View Single Post
Old 08-29-2009, 11:34 PM   #6
ahi
Wizard
ahi ought to be getting tired of karma fortunes by now.ahi ought to be getting tired of karma fortunes by now.ahi ought to be getting tired of karma fortunes by now.ahi ought to be getting tired of karma fortunes by now.ahi ought to be getting tired of karma fortunes by now.ahi ought to be getting tired of karma fortunes by now.ahi ought to be getting tired of karma fortunes by now.ahi ought to be getting tired of karma fortunes by now.ahi ought to be getting tired of karma fortunes by now.ahi ought to be getting tired of karma fortunes by now.ahi ought to be getting tired of karma fortunes by now.
 
Posts: 1,790
Karma: 507333
Join Date: May 2009
Device: none
Updated pacify.py ... see attached or first post.

---

Now pacify.py by default produces HTML... of sorts.
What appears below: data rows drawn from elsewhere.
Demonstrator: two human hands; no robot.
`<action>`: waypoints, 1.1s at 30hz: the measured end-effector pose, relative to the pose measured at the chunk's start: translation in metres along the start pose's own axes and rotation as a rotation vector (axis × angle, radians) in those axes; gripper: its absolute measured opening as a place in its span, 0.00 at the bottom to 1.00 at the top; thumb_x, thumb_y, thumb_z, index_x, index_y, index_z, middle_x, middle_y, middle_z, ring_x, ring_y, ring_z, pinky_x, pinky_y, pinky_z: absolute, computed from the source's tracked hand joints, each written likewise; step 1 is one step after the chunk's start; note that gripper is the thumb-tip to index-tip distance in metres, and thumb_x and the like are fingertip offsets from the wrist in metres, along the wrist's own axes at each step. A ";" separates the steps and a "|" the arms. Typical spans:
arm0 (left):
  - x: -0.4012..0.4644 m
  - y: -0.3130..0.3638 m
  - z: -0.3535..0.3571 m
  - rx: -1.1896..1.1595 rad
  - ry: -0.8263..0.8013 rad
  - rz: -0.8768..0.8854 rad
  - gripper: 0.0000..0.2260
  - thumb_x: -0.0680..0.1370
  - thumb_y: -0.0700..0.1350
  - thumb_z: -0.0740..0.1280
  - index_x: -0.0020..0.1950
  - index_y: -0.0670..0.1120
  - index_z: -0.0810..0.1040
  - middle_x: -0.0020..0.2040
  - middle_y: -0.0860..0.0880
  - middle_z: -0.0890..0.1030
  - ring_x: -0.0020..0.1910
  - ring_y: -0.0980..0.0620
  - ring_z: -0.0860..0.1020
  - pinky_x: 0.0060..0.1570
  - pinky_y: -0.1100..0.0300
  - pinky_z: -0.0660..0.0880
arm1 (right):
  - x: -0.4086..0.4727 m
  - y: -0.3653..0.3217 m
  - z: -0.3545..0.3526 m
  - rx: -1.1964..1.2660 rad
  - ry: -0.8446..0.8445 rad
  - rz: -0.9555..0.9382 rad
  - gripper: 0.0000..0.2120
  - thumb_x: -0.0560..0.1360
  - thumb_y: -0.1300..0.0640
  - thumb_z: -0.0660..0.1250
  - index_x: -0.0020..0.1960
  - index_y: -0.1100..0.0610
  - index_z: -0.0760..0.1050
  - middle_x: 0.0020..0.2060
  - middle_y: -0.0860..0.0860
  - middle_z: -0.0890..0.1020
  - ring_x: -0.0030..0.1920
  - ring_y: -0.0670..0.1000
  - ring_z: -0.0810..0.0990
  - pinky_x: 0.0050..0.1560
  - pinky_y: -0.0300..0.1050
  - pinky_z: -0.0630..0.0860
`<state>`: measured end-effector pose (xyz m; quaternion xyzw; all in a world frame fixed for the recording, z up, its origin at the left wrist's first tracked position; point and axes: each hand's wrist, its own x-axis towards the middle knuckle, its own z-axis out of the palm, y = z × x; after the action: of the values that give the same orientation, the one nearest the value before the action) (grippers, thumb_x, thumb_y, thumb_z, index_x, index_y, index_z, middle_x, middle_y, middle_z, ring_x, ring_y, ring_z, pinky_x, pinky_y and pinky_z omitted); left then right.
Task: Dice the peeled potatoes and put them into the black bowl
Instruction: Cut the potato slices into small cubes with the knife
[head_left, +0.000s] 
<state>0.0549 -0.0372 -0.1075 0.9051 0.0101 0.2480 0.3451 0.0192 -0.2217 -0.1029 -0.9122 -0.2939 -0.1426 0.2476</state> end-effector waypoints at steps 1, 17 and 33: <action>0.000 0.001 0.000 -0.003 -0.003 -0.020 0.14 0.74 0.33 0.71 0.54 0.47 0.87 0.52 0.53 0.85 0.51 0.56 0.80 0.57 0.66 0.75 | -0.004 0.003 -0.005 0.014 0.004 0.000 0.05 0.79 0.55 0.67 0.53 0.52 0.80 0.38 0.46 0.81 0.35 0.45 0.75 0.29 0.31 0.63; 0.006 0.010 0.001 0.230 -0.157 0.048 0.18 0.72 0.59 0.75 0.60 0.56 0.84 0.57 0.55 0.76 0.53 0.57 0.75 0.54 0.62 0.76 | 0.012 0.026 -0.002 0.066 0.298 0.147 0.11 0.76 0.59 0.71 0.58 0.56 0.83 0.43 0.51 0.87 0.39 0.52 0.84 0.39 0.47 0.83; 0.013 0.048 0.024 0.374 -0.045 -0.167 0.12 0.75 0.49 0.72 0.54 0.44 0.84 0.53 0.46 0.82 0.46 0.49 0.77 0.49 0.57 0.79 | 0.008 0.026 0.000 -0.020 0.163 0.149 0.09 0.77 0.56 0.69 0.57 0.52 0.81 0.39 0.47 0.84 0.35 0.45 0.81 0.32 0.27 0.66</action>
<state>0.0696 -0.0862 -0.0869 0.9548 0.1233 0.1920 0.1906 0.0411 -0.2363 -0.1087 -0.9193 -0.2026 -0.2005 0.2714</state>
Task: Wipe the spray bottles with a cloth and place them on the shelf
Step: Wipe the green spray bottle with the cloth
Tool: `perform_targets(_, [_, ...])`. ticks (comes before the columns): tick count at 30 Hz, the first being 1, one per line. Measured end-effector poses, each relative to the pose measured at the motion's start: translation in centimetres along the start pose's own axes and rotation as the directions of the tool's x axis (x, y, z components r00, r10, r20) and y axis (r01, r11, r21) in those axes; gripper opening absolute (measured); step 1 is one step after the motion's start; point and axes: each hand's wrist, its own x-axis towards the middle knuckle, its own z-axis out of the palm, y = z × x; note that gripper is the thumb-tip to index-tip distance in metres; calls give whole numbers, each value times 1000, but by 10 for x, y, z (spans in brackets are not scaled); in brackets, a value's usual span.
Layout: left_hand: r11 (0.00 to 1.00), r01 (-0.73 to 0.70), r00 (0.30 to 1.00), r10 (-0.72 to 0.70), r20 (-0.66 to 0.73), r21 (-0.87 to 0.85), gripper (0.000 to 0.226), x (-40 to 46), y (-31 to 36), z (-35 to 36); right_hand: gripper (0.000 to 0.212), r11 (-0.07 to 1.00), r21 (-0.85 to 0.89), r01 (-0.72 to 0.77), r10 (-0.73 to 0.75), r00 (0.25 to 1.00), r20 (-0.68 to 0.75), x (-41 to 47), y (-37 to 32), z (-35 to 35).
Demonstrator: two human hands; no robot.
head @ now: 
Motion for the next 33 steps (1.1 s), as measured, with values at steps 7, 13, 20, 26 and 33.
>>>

Don't worry, I'll add back in the functionality to output UTF-8 plaintext when I get around to it.

The caveat being: no <p> tags are produced (although if you look at the source, it is separated by linebreaks, so you can add in the <p> tags easily enough with some clever search and replace.

Also, footnotes extracted from RTF files are enclosed in <footnote>some text here</footnote> for the sake of simplicity--this will be fixed.

Oh, and presently only formatting from RTF is picked up... so presently _emphasized phrase_ style formatting is not recognized.

---

The input is autodetected as either .txt or .rtf based on the file extension. Many RTFs work well... I am regularly encountering ones that prove problematic. Since RTF seems to be a rather large and unwieldy specification, I am not sure how likely am I to be able to guarantee the accuracy of conversion.

If anybody has advice on how I can make my RTF parser cleverly ignore stuff that it doesn't care about, I'd be grateful. It does alright so far... but since I do not yet understand how I could opt to only process text that shows visibly (as opposed to metadata) I am actively filtering out metadata one rtf command at a time... doubtless the wrong way to do it, I know.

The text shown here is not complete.